» Exercise: Set down exactly the lines below, starting at the one that contains "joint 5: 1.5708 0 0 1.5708" and ending at the one that contains "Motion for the", with both of those lines included and nothing else.

┄┄┄┄┄┄

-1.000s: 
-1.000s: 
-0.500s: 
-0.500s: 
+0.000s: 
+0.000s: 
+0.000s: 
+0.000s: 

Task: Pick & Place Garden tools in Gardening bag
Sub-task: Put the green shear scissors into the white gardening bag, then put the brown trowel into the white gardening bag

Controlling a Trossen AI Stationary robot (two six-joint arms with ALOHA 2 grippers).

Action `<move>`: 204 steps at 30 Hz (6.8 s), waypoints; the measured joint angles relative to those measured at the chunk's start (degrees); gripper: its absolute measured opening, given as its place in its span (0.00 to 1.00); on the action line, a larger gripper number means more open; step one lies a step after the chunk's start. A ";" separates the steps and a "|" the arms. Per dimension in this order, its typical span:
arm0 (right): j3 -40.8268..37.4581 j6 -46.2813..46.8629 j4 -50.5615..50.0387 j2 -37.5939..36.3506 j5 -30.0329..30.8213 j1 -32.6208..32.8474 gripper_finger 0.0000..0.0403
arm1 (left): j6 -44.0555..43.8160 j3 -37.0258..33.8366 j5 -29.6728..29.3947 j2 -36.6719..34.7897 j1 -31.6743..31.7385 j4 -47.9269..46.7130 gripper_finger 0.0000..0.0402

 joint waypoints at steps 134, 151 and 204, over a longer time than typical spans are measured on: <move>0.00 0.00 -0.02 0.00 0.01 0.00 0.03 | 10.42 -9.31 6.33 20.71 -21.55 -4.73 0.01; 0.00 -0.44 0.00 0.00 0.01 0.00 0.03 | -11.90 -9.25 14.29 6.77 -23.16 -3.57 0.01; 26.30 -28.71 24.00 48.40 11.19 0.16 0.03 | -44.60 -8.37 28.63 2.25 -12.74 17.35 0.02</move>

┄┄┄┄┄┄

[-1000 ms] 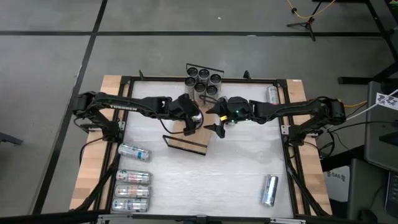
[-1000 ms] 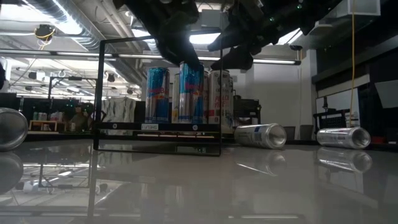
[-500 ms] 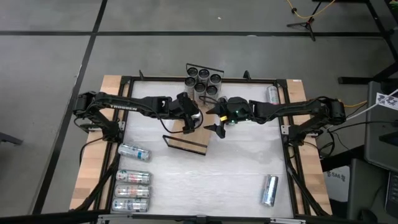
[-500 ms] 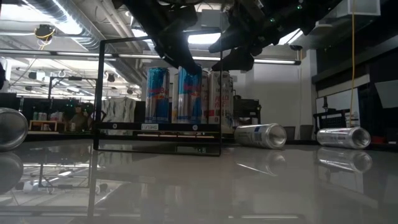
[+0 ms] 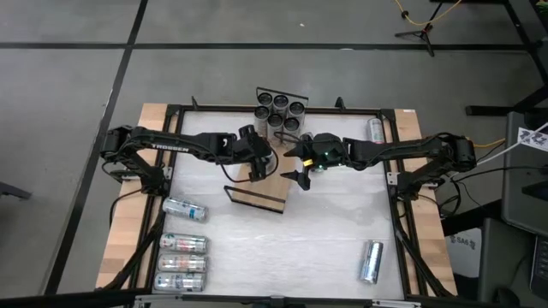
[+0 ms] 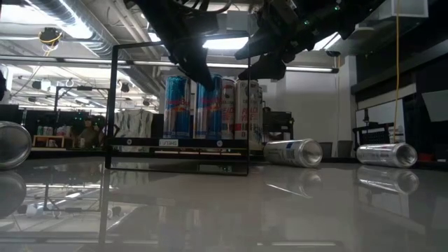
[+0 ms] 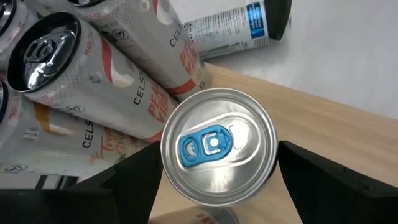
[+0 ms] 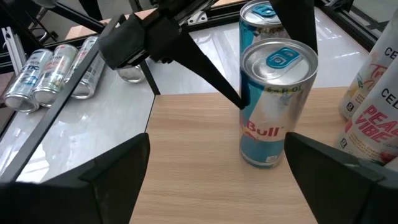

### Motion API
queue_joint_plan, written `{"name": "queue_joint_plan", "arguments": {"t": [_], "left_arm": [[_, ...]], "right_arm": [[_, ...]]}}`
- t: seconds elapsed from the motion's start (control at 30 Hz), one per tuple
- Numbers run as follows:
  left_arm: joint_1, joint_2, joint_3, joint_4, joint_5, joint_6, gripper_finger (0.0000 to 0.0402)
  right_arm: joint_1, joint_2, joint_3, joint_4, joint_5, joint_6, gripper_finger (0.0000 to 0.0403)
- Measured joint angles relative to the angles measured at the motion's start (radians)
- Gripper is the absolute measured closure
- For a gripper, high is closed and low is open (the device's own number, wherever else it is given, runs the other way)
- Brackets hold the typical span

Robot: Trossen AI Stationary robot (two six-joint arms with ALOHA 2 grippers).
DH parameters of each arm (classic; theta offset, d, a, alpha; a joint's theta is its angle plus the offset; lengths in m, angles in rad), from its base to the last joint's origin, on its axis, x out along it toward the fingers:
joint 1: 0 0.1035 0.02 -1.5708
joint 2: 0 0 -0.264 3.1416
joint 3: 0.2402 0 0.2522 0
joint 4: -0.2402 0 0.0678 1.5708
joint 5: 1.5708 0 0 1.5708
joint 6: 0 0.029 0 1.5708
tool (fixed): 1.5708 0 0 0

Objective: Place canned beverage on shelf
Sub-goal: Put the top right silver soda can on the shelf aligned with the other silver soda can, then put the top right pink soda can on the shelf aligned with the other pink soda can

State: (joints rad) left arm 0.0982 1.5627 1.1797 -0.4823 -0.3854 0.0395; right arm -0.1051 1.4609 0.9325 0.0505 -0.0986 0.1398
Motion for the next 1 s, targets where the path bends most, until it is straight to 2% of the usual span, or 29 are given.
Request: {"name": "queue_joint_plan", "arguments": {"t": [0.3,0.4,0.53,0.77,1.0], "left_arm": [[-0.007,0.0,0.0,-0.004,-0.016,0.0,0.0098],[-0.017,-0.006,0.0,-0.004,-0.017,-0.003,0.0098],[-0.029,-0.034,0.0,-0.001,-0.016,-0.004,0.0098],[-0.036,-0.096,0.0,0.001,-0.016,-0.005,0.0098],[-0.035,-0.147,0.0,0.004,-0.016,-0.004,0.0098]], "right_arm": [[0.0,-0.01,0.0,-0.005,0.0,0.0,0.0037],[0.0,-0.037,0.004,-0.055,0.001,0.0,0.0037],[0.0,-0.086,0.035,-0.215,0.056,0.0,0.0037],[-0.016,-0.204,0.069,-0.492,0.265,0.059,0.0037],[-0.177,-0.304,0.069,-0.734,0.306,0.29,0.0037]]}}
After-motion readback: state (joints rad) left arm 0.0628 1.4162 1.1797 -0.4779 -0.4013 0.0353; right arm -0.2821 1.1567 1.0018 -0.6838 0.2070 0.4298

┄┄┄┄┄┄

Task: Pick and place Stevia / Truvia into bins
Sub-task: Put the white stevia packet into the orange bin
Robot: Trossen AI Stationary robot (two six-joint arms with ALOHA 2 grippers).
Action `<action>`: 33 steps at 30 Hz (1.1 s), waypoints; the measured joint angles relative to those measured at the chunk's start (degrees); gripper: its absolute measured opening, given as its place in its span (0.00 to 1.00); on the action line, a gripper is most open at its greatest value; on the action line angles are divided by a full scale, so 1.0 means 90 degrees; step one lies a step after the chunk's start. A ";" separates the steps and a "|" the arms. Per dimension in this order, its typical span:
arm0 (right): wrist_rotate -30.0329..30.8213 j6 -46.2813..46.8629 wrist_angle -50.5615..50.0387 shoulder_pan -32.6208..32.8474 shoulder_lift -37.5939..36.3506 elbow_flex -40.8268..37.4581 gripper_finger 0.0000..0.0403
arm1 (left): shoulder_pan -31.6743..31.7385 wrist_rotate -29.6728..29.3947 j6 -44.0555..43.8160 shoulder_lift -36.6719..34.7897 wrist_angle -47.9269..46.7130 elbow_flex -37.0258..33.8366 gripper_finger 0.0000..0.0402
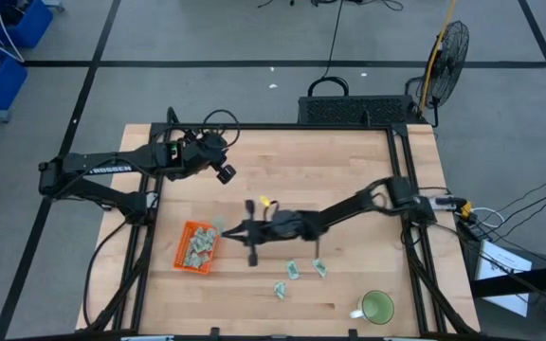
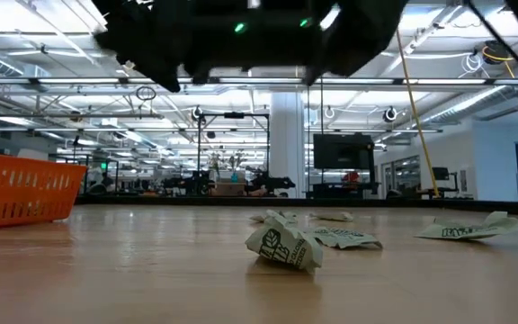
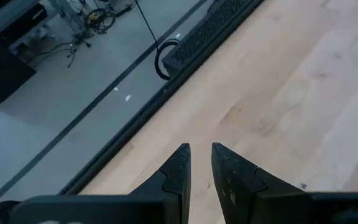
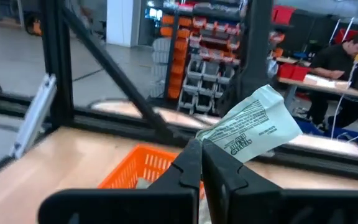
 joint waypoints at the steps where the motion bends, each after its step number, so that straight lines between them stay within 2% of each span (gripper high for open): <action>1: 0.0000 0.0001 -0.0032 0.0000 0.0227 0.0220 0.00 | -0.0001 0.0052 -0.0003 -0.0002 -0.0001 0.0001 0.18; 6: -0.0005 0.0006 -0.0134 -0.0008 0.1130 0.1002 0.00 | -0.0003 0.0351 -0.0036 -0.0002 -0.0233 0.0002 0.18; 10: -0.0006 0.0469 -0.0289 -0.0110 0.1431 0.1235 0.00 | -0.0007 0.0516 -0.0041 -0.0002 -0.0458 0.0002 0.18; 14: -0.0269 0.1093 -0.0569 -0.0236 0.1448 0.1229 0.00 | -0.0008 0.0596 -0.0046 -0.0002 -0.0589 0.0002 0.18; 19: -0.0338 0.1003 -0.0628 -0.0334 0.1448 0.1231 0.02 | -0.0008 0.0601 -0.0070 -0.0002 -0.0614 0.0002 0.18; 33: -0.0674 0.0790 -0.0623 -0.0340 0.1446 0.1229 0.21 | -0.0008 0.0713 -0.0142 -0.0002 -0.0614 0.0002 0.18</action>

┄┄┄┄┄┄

» Answer for this exercise:
joint 5: 1.5708 0 0 1.5708
joint 6: 0 0.029 0 1.5708
tool (fixed): 1.5708 0 0 0

Objective: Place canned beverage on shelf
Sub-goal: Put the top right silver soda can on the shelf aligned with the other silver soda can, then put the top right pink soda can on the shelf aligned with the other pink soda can

State: (joints rad) left arm 0.0982 1.5627 1.1797 -0.4823 -0.3854 0.0395; right arm -0.1051 1.4609 0.9325 0.0505 -0.0986 0.1398
Motion for the next 1 s, targets where the path bends most, until it is straight to 2% of the usual span, or 29 are given.

Nothing remains to be done, and the exercise is complete.